The Reign of Data
The observability industry is dominated by solutions mostly built with a ground-up perspective – collect as much data as possible and then figure out what can be done. This can be seen in the marketing messaging on the vendors’ website. Here are some current examples pulled from vendors:
- Quickly sift through billions of events to see your application’s hidden inner workings – Honeycomb
- Data for engineers to monitor, debug, and improve their entire stack – NewRelic
- Aggregate all your observability data in one solution – Elastic
- Intelligent observability turns data into answers – Dynatrace
- Identify root causes quickly by correlating traces with logs and infrastructure metrics – Datadog
- Delivers continuous high-fidelity data at 1-second granularity and end-to-end traces – IBM
Data, data everywhere, and not a situation in sight.
The Era of Situations
It is time for a new direction closer aligned to goals, focused more on the dynamics of systems that humans are already highly adapted to with their social intelligence, within which situation is a crucial conceptual element of the cognitive model.

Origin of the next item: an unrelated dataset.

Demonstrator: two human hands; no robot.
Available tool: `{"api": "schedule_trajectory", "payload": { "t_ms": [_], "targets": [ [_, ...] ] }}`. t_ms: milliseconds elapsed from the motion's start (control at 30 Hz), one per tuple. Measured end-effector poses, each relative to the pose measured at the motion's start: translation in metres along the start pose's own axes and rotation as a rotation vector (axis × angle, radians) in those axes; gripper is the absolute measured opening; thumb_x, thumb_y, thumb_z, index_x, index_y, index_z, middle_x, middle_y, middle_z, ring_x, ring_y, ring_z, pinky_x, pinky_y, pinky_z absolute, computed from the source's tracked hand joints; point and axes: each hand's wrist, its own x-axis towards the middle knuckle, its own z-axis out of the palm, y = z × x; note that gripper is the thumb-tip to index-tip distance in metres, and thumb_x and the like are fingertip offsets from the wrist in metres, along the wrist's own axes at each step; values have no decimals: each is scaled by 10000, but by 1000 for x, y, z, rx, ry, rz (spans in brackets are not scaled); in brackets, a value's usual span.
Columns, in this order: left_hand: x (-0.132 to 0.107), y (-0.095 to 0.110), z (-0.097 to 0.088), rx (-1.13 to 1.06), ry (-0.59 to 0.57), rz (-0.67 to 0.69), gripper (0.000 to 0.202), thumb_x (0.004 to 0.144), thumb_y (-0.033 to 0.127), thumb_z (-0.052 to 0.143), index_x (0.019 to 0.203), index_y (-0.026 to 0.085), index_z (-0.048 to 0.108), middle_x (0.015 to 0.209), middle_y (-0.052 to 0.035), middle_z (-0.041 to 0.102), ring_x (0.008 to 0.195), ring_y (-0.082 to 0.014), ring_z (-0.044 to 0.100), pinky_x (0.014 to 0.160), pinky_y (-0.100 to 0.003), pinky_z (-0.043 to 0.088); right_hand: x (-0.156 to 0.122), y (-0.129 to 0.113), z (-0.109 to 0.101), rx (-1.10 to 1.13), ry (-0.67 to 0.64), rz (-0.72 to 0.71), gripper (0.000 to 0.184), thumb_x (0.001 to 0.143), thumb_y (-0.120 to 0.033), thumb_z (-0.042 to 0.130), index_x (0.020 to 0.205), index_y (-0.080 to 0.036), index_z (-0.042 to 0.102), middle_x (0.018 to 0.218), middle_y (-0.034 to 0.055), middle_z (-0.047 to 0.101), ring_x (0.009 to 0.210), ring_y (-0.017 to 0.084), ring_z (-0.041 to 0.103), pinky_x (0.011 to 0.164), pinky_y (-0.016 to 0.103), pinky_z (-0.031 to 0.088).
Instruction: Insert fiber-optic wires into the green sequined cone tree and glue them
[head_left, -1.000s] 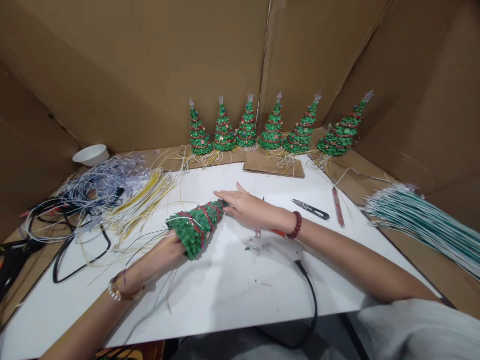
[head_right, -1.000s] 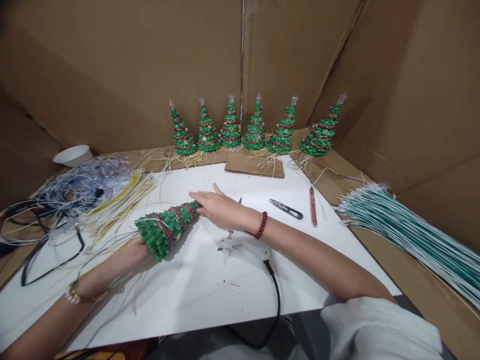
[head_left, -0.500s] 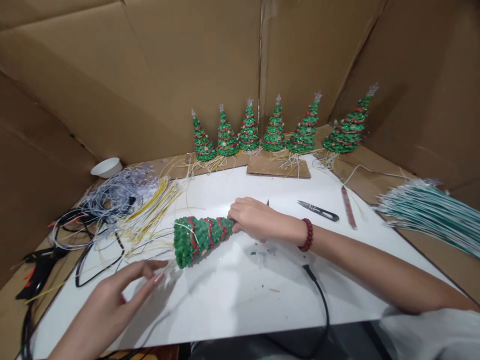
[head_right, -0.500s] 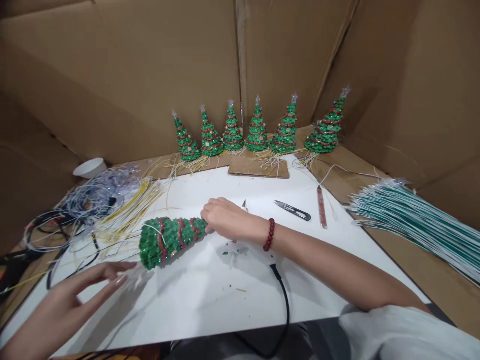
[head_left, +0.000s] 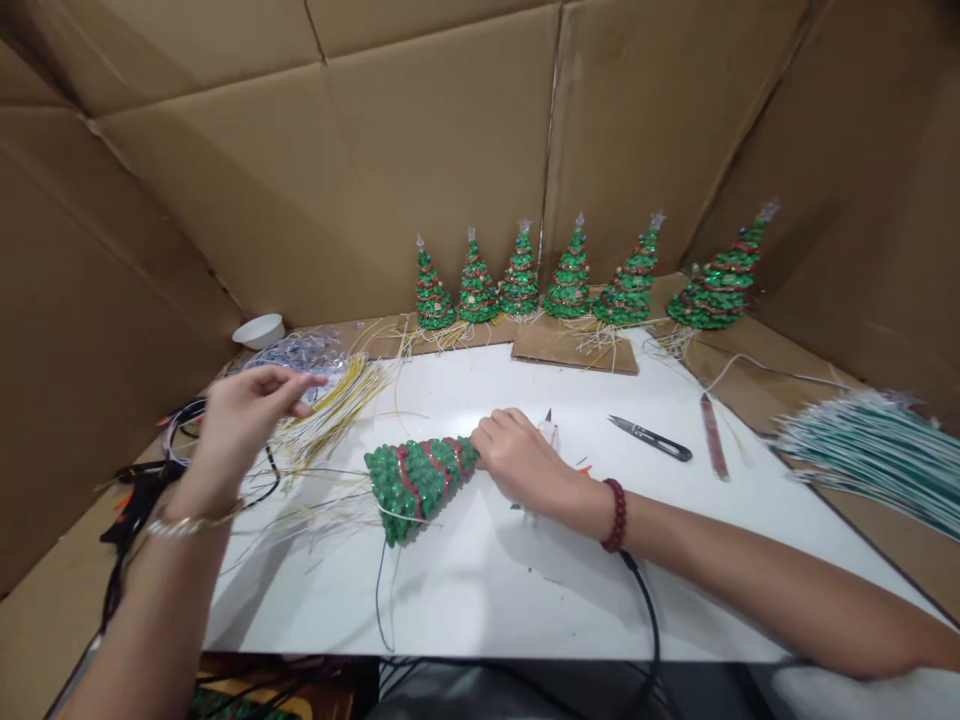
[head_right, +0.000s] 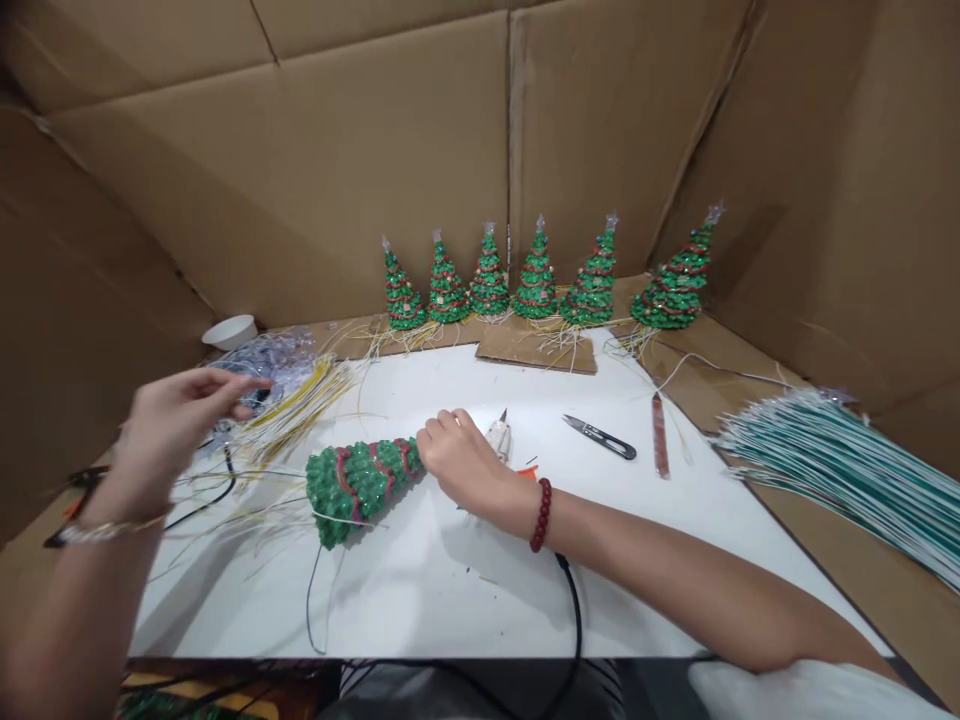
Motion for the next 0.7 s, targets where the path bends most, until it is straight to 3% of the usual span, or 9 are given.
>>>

Understanding and appropriately responding to different social situations is fundamental to social cognition and effective interpersonal interactions.
Why would this differ from sociotechnical systems where machines are tools of human agency or agents? Sociotechnical systems are dynamic and constantly evolving, requiring the recognition of how changes in the system—both from a human and technological perspective—can impact each other and the overall system behavior. This is effectively situation awareness.
Situation awareness is the perception and comprehension of the current state of a dynamic environment, including the recognition of relevant events, their context, and their potential implications. It involves predicting the future states of a system and its components, helping to anticipate potential issues, failures, or opportunities, and allowing proactive decision-making and problem-solving.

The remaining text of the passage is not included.